* _Work to be completed_:
How many lines of these records hold the string "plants"? Reply with the number alone.

* _Data records_:
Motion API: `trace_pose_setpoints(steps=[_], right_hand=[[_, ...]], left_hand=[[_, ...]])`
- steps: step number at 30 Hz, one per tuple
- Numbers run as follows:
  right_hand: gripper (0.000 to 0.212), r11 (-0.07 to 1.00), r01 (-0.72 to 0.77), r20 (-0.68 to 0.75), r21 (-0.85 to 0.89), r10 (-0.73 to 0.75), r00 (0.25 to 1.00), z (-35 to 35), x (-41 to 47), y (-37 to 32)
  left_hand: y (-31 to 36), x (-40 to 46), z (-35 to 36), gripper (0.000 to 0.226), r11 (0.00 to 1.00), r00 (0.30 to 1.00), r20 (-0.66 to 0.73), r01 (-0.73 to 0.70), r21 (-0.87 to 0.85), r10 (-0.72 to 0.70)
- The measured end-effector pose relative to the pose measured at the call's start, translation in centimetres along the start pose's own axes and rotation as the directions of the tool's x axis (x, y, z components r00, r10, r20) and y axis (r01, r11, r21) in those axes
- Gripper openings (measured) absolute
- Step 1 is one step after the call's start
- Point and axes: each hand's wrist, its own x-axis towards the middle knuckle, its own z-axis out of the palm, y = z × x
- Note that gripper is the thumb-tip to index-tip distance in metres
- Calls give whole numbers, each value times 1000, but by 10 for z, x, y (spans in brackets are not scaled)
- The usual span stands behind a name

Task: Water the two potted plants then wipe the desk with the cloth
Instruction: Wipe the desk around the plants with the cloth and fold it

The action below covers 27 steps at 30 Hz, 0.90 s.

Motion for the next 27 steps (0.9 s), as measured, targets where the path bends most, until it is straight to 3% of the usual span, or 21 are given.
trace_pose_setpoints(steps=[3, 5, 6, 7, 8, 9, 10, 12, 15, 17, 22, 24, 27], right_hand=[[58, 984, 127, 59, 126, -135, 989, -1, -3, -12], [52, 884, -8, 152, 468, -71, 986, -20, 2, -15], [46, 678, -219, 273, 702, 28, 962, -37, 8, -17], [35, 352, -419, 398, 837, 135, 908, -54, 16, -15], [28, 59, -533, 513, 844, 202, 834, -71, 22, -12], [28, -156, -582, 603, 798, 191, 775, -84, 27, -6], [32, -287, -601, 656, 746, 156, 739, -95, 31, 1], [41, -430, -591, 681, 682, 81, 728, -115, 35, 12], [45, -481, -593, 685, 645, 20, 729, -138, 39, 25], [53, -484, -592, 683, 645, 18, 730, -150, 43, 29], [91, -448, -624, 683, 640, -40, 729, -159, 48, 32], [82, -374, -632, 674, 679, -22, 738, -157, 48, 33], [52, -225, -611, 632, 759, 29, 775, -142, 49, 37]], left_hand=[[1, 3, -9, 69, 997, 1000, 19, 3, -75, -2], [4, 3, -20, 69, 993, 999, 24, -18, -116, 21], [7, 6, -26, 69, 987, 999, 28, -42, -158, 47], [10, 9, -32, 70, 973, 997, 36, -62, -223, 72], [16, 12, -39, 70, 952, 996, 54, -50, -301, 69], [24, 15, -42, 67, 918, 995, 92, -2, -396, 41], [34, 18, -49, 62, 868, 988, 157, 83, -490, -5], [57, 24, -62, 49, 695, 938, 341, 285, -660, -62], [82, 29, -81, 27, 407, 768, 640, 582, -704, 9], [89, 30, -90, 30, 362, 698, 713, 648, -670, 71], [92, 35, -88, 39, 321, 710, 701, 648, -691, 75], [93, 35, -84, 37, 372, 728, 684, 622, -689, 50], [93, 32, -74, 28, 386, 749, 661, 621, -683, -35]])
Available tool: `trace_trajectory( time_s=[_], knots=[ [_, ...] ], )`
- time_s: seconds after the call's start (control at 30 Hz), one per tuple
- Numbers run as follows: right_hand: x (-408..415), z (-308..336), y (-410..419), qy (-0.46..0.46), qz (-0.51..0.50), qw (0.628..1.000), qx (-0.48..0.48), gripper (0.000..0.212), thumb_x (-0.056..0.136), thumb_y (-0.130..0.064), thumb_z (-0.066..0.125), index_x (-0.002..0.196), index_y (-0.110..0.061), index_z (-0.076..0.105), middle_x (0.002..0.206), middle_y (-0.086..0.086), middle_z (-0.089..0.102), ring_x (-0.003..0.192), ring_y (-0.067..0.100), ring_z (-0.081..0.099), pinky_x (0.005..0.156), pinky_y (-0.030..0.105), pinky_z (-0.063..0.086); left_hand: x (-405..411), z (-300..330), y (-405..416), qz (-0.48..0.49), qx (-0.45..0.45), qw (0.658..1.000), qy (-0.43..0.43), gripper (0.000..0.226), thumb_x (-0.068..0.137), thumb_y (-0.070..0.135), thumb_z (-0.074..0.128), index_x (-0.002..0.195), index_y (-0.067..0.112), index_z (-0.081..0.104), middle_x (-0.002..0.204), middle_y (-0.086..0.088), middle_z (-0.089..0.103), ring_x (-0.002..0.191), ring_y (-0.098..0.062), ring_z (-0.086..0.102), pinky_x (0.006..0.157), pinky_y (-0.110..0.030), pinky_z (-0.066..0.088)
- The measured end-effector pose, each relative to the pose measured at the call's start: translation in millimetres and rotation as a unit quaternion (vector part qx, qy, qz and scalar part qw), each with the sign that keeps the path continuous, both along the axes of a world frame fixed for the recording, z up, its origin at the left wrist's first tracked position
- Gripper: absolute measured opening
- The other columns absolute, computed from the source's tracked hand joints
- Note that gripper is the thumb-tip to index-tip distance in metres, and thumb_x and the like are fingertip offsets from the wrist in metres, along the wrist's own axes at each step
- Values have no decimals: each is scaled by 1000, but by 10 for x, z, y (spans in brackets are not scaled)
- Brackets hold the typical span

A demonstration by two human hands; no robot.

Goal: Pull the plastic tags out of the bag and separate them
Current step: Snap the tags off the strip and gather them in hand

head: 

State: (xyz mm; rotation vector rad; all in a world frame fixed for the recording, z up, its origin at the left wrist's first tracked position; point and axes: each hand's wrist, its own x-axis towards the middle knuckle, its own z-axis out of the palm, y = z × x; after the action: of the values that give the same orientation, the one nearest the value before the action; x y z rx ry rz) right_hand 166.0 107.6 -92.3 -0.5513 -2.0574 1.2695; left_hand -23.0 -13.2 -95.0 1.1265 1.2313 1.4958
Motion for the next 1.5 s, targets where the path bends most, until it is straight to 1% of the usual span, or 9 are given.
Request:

* _Final answer_:
2